• Wed. May 11th, 2022

CNN explores the resurgence of the airline industry in the…

(MENAFN- Houbara) On this month’s episode of Marketplace Middle East, CNN’s Jomana Karadsheh and Salma Abdelaziz explore how airlines in the Middle East are recovering from the effects of the pandemic and how the industry aims to return with a focus on sustainability.

The Covid-19 pandemic has been one of the biggest challenges the airline industry has faced. As new variants threaten the industry’s steady recovery, CNN learns how regional carriers in the Middle East are pivoting their strategies and coping with the “new normal.”

Emirates Chairman Tim Clark explains the impact of the omicron variant on travel in the region: “I was actually very concerned about the effect that [new variants] would particularly on inbound loads from the Emirates to Dubai and the UAE this month and January, which are very, very strong. In my opinion, these variants will continue to appear. I am among those who believe that the effects of the variants will dissipate over time as the world’s population becomes more immune.

At the Dubai Airshow, CNN meets Sheikh Ahmed bin Saeed Al Maktoum, CEO of the Emirates Group. The 2021 airshow was the biggest edition since the event began in 1989 and Al Maktoum hopes this is a positive sign for Dubai, “When we talk about recovery, I think continuing the program to continue to ensure that people coming to this place… they will be safe. They will be healthy. We care about them. That is the most important thing, and it has really given a lot of people the confidence to come to Dubai.”

Despite the setbacks of the pandemic, Al Maktoum is hopeful for the future of Emirates: “I can say that as we enter the second month of the end of the year, we are in profit. So I hope the world will go on. I hope the worst is over. And now we’re looking forward, ready to start over and achieve the number of passengers and revenue we used to.

Istanbul Airport in Turkey is set to become the busiest airport in the world when the expansion works are completed. Here, Karadsheh meets the airport’s CEO, Kadri Samsunlu, who says international cooperation is key to reviving the travel industry: “We still lack a bit of harmonization in travel requirements. Each country still imposes its own conditions, which makes travel difficult. And if you are unsure whether there are certain certainties regarding your travel arrangements, you can consider staying at home or staying in your own country and traveling there.

Samsunlu credits a strong domestic air travel market, Turkey’s rapid reopening to foreign tourists and close coordination with hub carrier Turkish Airlines with helping the airport weather a difficult year. He hopes that new variants won’t delay this progress, “If we panic every time a variant emerges, it’s going to be a very bumpy road. But what I would recommend is basically we, the cure – we have the vaccine – promote vaccination. Anything beyond that…let’s not come back in 2020.”

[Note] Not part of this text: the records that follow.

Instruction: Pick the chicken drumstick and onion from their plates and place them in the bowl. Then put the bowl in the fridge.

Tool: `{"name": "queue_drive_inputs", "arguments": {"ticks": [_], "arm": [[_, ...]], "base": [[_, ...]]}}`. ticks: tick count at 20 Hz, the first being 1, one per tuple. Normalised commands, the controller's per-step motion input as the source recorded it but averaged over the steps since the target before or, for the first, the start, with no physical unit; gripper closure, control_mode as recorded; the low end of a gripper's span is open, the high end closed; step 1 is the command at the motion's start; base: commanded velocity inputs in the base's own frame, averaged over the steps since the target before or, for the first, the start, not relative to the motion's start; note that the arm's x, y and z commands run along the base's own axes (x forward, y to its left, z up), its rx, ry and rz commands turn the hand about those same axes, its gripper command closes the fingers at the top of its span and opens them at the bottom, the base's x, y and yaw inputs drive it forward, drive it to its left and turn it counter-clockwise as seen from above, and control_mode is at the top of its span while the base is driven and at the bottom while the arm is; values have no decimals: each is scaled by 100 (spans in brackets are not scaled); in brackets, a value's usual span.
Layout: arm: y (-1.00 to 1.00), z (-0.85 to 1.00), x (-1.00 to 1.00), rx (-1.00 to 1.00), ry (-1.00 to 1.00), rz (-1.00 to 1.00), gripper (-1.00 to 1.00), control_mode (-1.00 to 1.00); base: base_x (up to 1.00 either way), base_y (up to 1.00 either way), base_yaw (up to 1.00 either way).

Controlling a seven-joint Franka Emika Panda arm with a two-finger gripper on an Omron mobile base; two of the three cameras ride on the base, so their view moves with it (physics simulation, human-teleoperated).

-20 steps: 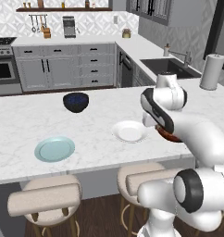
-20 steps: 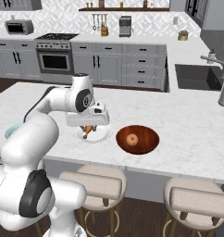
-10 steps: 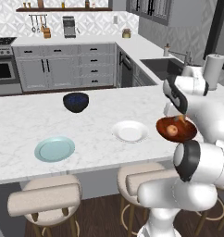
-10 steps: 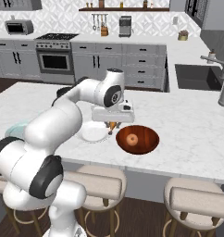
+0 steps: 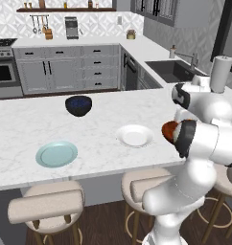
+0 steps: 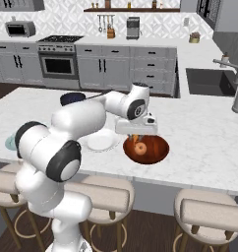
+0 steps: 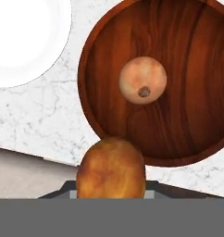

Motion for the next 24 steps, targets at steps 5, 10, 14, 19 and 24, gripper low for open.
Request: {"name": "queue_drive_inputs", "arguments": {"ticks": [5, 10, 14, 19, 24], "arm": [[-48, -28, 61, 1, 1, 0, 100, -100], [-36, -24, 28, 0, 0, 1, 100, -100], [-2, -42, 0, 0, 0, 0, 100, -100], [0, -54, 6, 0, 0, 0, 100, -100], [0, -47, 18, 0, 0, 0, -100, -100]], "base": [[0, 0, 0], [0, 0, 0], [0, 0, 0], [0, 0, 0], [0, 0, 0]]}}
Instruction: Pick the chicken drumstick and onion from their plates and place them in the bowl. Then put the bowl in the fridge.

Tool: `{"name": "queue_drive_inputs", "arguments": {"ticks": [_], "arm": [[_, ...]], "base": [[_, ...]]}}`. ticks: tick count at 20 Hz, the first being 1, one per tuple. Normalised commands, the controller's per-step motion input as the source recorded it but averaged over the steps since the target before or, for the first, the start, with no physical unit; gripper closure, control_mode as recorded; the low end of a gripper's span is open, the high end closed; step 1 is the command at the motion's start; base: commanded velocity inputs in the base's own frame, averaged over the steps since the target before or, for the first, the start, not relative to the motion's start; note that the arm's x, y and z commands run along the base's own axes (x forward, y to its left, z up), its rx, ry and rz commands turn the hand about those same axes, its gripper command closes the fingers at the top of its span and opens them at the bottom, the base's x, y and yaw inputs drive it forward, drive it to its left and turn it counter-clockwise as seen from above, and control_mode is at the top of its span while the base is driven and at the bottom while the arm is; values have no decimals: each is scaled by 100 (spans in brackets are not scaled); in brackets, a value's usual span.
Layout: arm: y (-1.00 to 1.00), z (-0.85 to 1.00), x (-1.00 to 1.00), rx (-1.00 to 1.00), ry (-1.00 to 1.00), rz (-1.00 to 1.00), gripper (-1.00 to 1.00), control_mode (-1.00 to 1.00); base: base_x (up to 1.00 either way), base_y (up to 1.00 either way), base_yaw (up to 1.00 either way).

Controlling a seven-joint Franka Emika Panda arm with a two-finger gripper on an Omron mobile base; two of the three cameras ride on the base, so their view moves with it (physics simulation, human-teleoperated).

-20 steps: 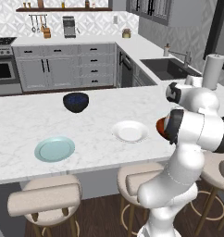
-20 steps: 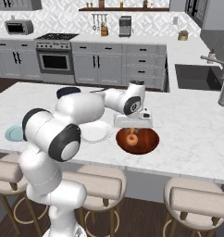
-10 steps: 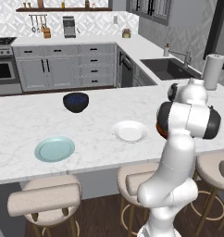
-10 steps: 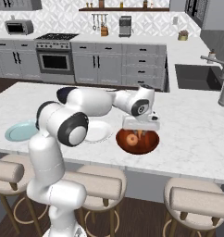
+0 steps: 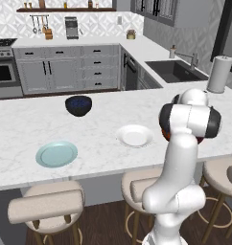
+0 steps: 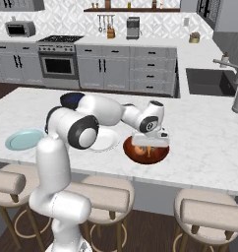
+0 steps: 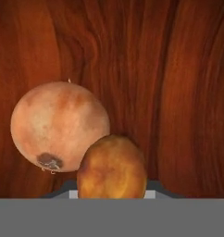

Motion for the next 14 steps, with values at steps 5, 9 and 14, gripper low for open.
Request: {"name": "queue_drive_inputs", "arguments": {"ticks": [5, 9, 14], "arm": [[3, -3, 4, 0, -4, 0, -100, -100], [0, 0, 10, 0, -12, 0, -100, -100], [-4, 38, -13, 1, -10, -8, -100, -100]], "base": [[0, 0, 0], [0, 0, 0], [0, 0, 0]]}}
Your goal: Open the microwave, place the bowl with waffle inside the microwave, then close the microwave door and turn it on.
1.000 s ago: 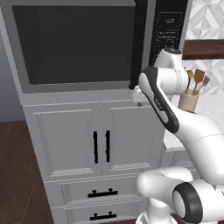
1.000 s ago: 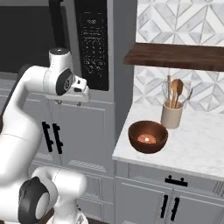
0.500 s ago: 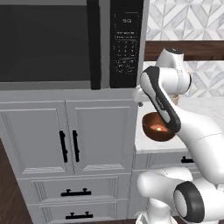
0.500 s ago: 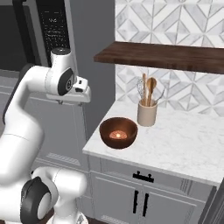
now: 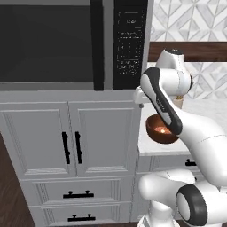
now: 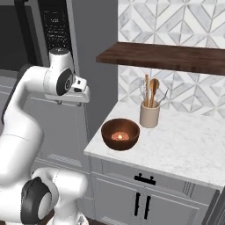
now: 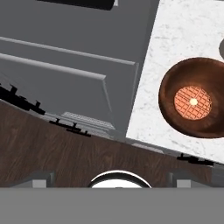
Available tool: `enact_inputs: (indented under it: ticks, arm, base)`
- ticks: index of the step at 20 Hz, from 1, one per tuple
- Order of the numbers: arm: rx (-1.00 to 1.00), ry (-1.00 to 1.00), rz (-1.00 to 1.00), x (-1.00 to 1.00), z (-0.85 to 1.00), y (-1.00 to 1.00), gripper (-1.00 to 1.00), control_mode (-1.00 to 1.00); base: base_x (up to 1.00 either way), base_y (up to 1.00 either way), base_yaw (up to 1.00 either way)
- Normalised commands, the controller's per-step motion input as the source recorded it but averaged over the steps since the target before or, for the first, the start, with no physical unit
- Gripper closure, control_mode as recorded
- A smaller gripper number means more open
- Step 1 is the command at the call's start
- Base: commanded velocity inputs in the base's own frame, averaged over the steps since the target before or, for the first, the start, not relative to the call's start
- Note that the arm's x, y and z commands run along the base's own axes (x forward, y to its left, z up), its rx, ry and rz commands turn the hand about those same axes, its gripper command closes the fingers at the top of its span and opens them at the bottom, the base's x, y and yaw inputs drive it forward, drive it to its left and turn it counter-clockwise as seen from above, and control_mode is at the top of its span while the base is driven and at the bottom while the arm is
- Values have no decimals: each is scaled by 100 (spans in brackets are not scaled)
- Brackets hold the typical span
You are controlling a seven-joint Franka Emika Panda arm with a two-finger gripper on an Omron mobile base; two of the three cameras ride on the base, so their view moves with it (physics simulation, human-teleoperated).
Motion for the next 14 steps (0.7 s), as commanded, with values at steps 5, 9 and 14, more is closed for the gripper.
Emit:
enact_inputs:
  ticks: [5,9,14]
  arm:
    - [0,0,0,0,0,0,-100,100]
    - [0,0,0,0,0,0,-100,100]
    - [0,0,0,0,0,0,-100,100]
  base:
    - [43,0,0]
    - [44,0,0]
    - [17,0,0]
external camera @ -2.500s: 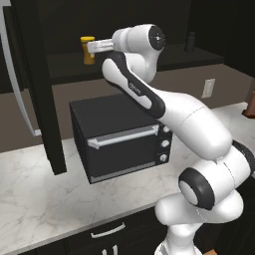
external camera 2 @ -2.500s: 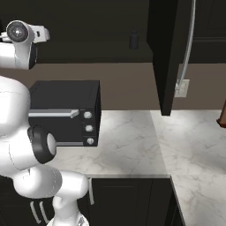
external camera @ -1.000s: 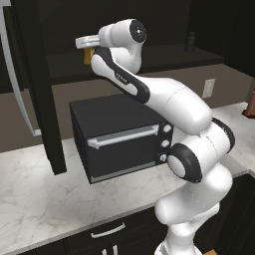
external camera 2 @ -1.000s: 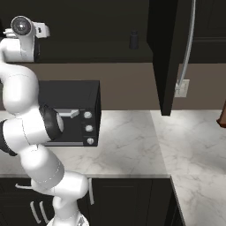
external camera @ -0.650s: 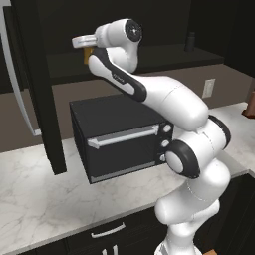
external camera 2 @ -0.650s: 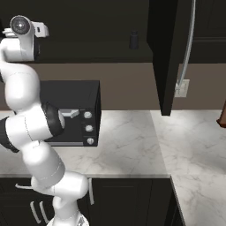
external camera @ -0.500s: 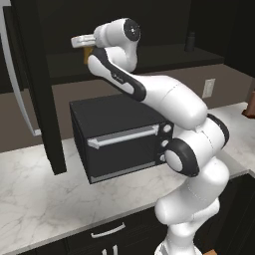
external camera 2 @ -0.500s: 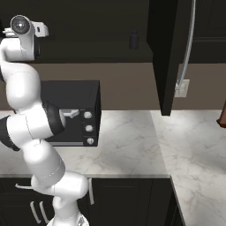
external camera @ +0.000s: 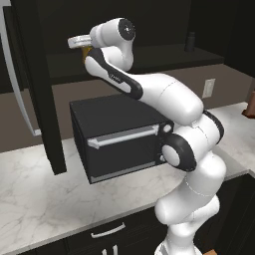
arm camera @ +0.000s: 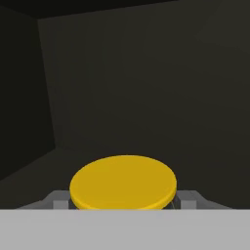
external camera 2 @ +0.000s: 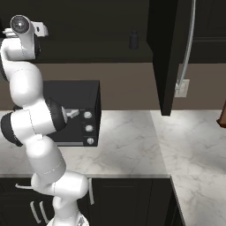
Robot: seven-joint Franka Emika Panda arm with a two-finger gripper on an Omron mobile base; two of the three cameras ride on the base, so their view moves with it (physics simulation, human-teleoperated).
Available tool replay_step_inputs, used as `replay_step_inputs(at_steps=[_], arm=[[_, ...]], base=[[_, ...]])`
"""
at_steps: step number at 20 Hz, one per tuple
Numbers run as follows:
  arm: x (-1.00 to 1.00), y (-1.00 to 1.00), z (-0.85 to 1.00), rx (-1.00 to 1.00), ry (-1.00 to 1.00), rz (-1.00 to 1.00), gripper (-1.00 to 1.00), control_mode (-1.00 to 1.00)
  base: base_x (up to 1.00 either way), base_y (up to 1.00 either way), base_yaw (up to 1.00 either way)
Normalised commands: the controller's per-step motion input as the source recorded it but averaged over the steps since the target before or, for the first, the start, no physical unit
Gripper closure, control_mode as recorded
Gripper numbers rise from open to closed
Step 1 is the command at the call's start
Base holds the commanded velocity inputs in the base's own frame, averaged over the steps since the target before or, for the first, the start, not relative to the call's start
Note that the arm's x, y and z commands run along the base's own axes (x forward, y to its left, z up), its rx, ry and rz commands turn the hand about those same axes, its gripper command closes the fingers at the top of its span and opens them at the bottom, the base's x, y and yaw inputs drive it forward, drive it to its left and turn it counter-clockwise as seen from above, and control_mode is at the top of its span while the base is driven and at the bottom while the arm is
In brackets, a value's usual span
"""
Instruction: Collect the turmeric, mayonnaise, and shaker from the cabinet and place them next to the stove.
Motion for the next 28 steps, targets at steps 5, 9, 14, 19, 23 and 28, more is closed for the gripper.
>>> replay_step_inputs(at_steps=[5,9,14,19,23,28], arm=[[0.01,0.02,-0.01,-0.02,0.0,0.0,1.0,-1.0],[0.0,0.0,0.0,0.0,0.0,0.0,1.0,-1.0],[-0.11,0.0,0.0,0.0,-0.04,0.0,1.0,-1.0],[-0.32,-0.04,0.0,0.0,-0.05,0.0,1.0,-1.0],[-0.46,-0.04,-0.01,0.0,-0.04,0.0,1.0,-1.0],[-0.67,-0.07,-0.05,0.0,-0.03,0.0,1.0,-1.0]], base=[[0.0,0.0,0.0],[0.0,0.0,0.0],[0.0,0.0,0.0],[0.0,0.0,0.0],[0.0,0.0,0.0],[0.0,0.0,0.0]])
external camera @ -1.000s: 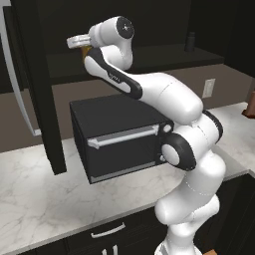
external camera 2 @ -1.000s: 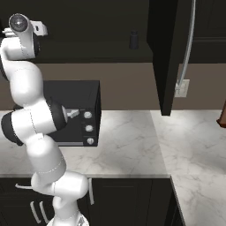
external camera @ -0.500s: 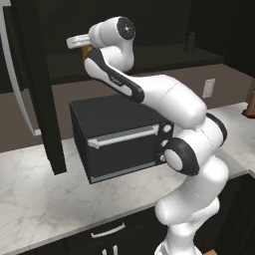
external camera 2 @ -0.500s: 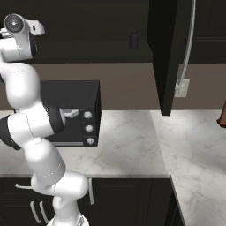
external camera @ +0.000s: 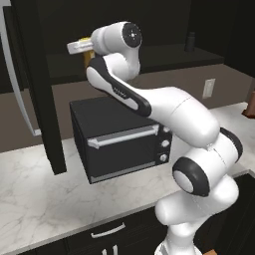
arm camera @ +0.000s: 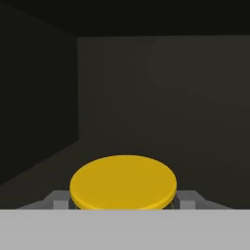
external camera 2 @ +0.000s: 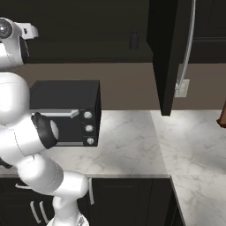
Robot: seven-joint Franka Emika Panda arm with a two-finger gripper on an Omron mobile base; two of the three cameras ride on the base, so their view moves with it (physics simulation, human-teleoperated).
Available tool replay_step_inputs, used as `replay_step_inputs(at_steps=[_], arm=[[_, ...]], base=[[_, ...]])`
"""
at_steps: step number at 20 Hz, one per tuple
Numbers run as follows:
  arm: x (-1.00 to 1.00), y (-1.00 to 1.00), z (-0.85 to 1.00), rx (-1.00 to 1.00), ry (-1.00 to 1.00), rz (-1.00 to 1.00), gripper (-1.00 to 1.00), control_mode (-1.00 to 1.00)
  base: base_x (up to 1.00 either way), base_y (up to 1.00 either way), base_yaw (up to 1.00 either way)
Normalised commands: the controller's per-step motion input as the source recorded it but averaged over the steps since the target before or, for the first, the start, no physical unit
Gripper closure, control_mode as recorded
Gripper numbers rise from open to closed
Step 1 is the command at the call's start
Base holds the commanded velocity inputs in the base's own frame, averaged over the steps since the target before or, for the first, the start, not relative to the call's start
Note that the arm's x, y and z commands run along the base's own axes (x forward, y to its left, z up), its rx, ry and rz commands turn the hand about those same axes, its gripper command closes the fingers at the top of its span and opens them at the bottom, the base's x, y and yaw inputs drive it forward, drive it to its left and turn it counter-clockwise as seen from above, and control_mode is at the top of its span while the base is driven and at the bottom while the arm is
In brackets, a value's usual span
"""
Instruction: Collect the turmeric, mayonnaise, and shaker from the cabinet and place them next to the stove.
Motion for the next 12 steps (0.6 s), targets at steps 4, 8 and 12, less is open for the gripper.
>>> replay_step_inputs(at_steps=[4,8,12], arm=[[-0.74,-0.22,-0.01,0.0,-0.03,0.0,1.0,-1.0],[-0.73,-0.54,0.0,0.0,-0.02,0.0,1.0,-1.0],[-0.74,-0.69,0.0,0.01,-0.01,0.01,1.0,-1.0]], base=[[0.0,0.0,0.0],[0.0,0.0,0.0],[0.0,0.0,0.0]])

As the industry prepares to rebound, many are looking for more sustainable ways to operate flights. From lightweight cutlery and plant-based water bottles, to engines and route planning systems that optimize take-off and landing, Etihad Airways is exploring many sustainable options. Etihad CEO Tony Douglas explains how the pandemic has accelerated the implementation of these sustainable practices: “I think what we’re going to see is an acceleration in adoption. I think we will see a number of people as a result of the pandemic switch to more modern aircraft types. I am confident that we will see the availability of sustainable aviation fuels accelerate and, consequently, a reduction in costs. »

Etihad has partnered with Boeing to test the latest technologies, including the use of Sustainable Aviation Fuels (SAF). While Douglas praises the advantages of using SAF, he warns that there are still disadvantages today: “Its availability is a huge challenge. It is also three times more expensive. So even if you can get it, it’s not commercially viable. Because it’s not one or the other conversation. You cannot be sustainable or profitable. You need to be sustainable and profitable.